Liver stiffness measurement (LSM) using FibroScan is accepted as a highly reproducible and accurate technique for assessment of liver fibrosis. However, several studies have indicated that the LSM value can be significantly influenced by major changes in aminotransferases in patients with chronic viral hepatitis and LSM is unreliable for diagnosing underlying liver cirrhosis in patients with acute liver damage. We aimed to determine biochemical factors influencing the LSM value in patients with acute hepatitis.

METHODS

From July to December 2007, a total of 60 patients with acute hepatitis of varying aetiologies were recruited prospectively. LSM and biochemical tests were performed at diagnosis and recovery from acute hepatitis.

RESULTS

The mean age of the patients (38 men and 22 women) was 40.7+/-15.4 years. The aetiology of acute hepatitis included hepatitis A virus in 31 patients, drug induced in 19 and hepatitis B virus in 10. The mean LSM value was 19.6 kPa at diagnosis and 15.9 kPa at recovery. Correlation analysis showed that the LSM value at diagnosis was significantly associated with platelet count (P=0.023), alanine aminotransferase (P=0.045), albumin (P<0.001), total bilirubin (P=0.004) and prothrombin time (P=0.005). However, additional correlation analysis between the changes in LSM value and biochemical factors from diagnosis to recovery showed that the change in total bilirubin was found to be the only factor associated with the change in the LSM value (P<0.001).

CONCLUSIONS

Our data suggest that the LSM value might be influenced by serum total bilirubin in patients with acute hepatitis without pre-existing underlying chronic liver disease.

摘要

背景

使用FibroScan进行肝脏硬度测量(LSM)被认为是评估肝纤维化的一种高度可重复且准确的技术。然而,多项研究表明,慢性病毒性肝炎患者转氨酶的重大变化可显著影响LSM值,且LSM在诊断急性肝损伤患者潜在肝硬化方面并不可靠。我们旨在确定影响急性肝炎患者LSM值的生化因素。

方法

2007年7月至12月,前瞻性招募了60例不同病因的急性肝炎患者。在诊断急性肝炎时及恢复时进行LSM和生化检查。

结果

患者(38例男性和22例女性)的平均年龄为40.7±15.4岁。
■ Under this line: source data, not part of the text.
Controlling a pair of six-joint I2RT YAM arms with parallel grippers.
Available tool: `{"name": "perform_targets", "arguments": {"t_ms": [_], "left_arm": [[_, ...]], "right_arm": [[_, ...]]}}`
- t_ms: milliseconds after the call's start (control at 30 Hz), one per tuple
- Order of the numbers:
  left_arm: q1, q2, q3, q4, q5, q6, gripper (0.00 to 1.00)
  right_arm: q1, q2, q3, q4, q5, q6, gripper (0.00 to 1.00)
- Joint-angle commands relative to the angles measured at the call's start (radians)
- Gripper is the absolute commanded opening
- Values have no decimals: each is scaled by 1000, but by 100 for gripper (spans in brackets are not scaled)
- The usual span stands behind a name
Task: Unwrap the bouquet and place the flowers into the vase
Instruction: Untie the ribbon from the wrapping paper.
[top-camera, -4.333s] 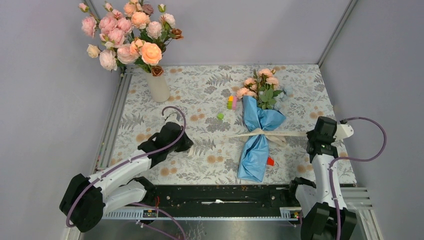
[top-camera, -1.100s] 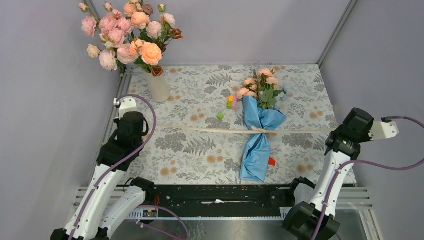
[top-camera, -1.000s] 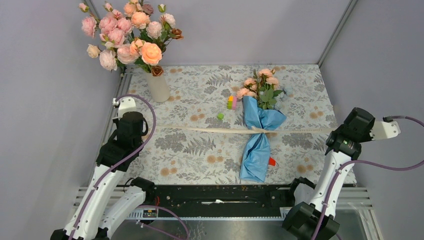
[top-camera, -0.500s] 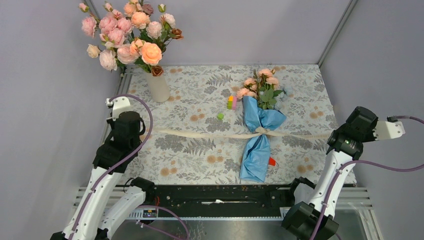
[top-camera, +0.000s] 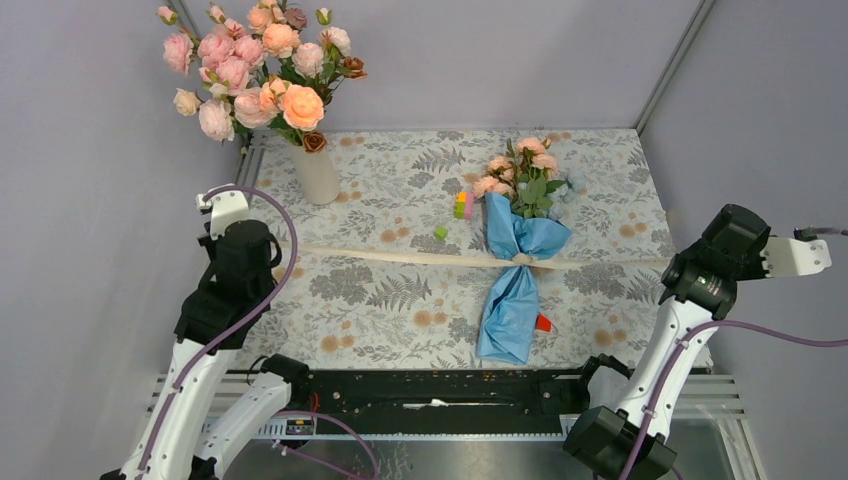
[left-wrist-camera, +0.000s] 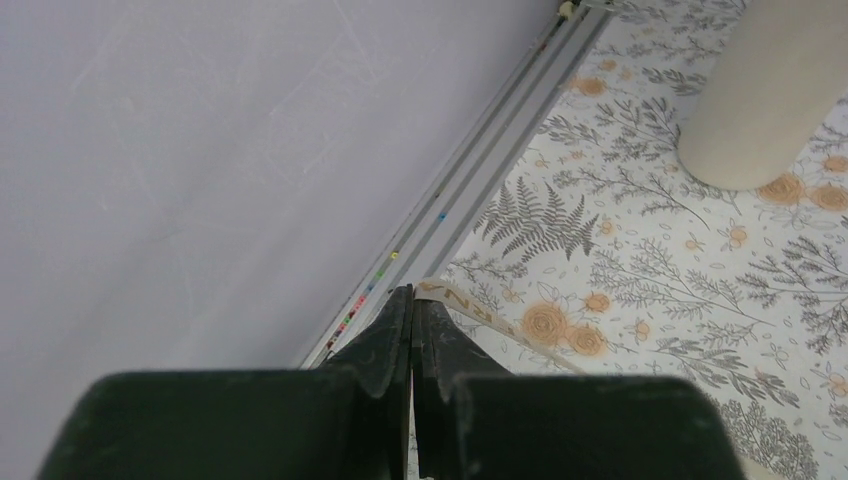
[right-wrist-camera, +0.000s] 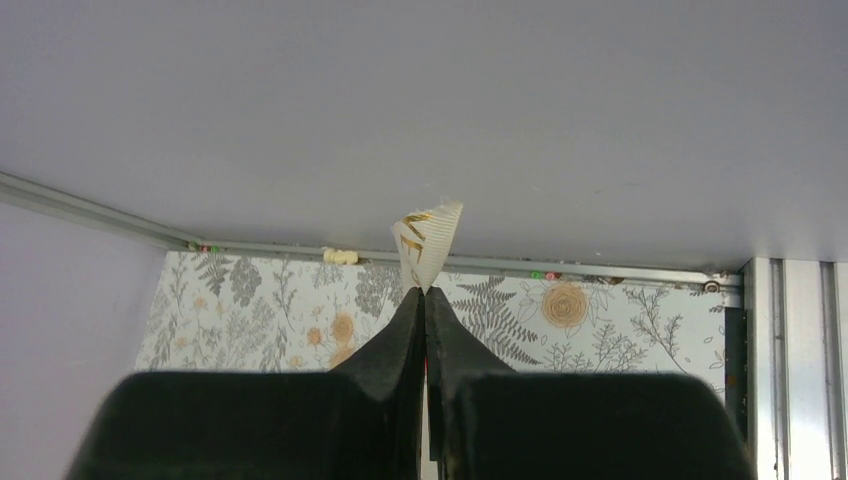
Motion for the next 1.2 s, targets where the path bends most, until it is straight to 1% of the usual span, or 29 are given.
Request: {"name": "perform_targets", "arguments": {"t_ms": [0, 167, 367, 500, 633, 667, 700, 733, 767, 800, 833, 867, 933, 1000, 1033, 1067, 1167], "left_arm": [[5, -3, 64, 46, -84, 56, 0], [5, -3, 91, 70, -107, 94, 0], [5, -6, 111, 72, -88, 98, 0], [5, -17, 95, 68, -22, 89, 0], [5, -8, 67, 17, 70, 15, 0], [6, -2, 60, 3, 88, -2, 0], [6, 4, 50, -10, 112, -19, 0], [6, 10, 38, -21, 128, -36, 0], [5, 16, 28, -32, 158, -50, 0], [6, 22, 17, -41, 177, -64, 6], [5, 27, 7, -50, 194, -78, 19], [5, 29, -2, -57, 206, -87, 40], [5, 31, -24, -56, 228, -98, 74], [6, 27, -34, -52, 269, -97, 83], [5, 24, -39, -40, 306, -90, 86], [5, 21, -44, -30, 360, -83, 88], [2, 12, -60, 6, 511, -86, 88]], "right_arm": [[-10, 4, 83, -9, 97, -14, 0], [-13, 8, 141, -8, 154, -72, 0], [-14, -5, 168, -9, 197, -103, 0], [-15, -17, 143, -8, 186, -92, 0], [-14, -33, 82, -24, 166, -54, 0], [-14, -36, 66, -29, 158, -44, 3], [-15, -39, 49, -31, 145, -38, 9], [-14, -43, 30, -35, 133, -28, 18], [-15, -46, 12, -36, 114, -22, 32], [-14, -51, -4, -37, 95, -18, 48], [-13, -55, -20, -38, 75, -12, 61], [-15, -59, -35, -37, 50, -10, 73], [-15, -66, -61, -38, -12, -10, 89], [-14, -73, -82, -33, -107, -8, 93], [-14, -76, -94, -24, -164, -12, 93], [-14, -80, -105, -16, -214, -8, 93], [-13, -90, -148, 24, -399, -4, 93]]}}
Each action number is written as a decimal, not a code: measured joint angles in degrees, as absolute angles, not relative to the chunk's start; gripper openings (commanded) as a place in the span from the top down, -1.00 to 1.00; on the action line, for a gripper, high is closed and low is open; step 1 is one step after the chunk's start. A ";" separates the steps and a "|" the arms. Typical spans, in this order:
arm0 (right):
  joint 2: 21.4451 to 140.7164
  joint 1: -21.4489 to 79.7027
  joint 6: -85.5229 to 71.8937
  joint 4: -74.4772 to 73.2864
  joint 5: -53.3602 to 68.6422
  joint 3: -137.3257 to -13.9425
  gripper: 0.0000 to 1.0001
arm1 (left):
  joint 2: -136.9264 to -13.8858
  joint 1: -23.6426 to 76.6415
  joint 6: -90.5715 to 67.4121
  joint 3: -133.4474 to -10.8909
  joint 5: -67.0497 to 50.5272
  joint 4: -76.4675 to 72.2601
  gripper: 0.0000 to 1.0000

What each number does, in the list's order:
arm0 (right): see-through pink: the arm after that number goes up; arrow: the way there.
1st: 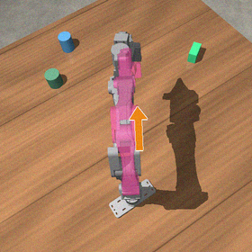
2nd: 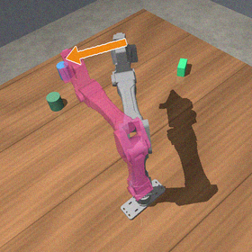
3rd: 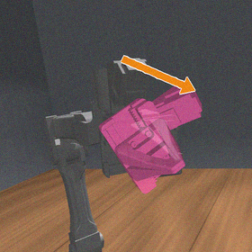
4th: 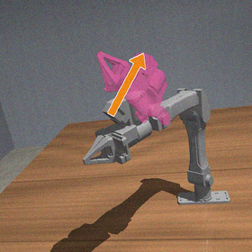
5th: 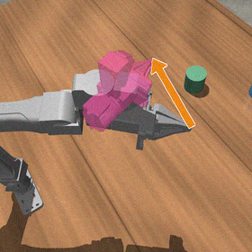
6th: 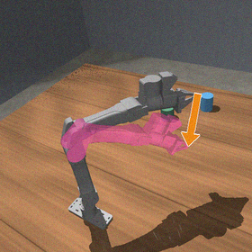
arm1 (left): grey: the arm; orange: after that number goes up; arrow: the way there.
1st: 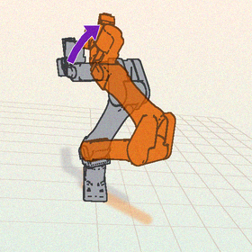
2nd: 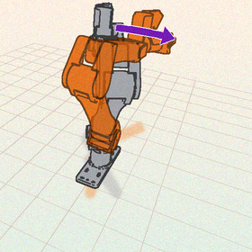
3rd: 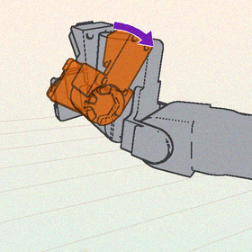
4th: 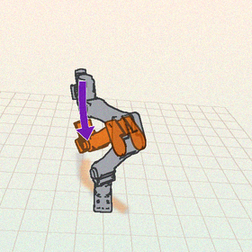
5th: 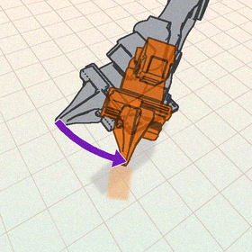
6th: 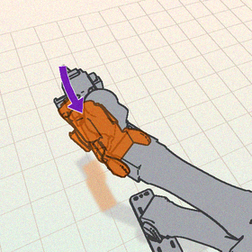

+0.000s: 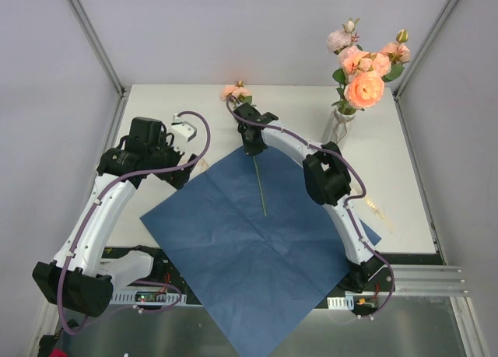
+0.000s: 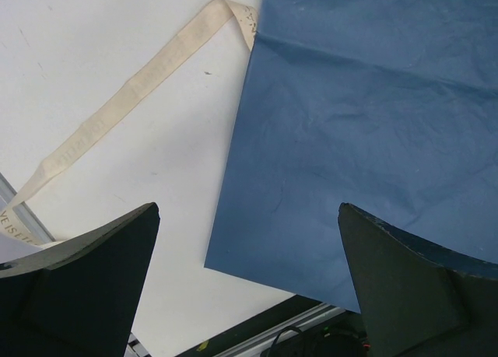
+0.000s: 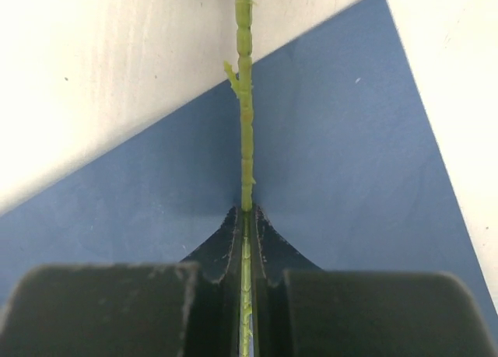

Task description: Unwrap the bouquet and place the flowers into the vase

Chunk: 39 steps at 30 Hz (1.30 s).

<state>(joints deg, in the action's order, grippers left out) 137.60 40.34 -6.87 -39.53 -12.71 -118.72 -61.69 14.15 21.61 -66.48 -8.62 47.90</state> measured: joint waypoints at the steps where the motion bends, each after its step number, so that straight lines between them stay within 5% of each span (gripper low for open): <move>1: 137.43 40.34 -6.87 -39.18 -12.99 -118.87 0.98 | -61.65 14.15 21.63 -66.48 -8.64 47.90 -0.98; 9: 128.73 40.80 -3.42 -33.41 -14.06 -119.44 0.98 | -60.73 14.15 21.63 -66.48 -8.73 47.90 -0.98; 28: 72.31 57.39 34.57 3.07 -20.25 -97.82 0.98 | -59.07 14.15 21.08 -66.30 -8.97 47.90 -0.98; 39: 54.41 51.18 61.82 45.69 -27.31 -72.88 0.98 | -60.73 14.15 21.04 -67.70 -8.97 47.90 -0.98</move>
急性肝炎的病因包括31例甲型肝炎病毒感染、19例药物性肝炎和10例乙型肝炎病毒感染。诊断时的平均LSM值为19.6 kPa,恢复时为15.9 kPa。相关性分析显示,诊断时的LSM值与血小板计数(P = 0.023)、丙氨酸转氨酶(P = 0.045)、白蛋白(P < 0.001)、总胆红素(P = 0.004)和凝血酶原时间(P = 0.005)显著相关。然而,LSM值从诊断到恢复的变化与生化因素之间的进一步相关性分析显示,总胆红素的变化是与LSM值变化相关的唯一因素(P < 0.001)。

结论

我们的数据表明,在无预先存在的潜在慢性肝病的急性肝炎患者中,LSM值可能受血清总胆红素影响。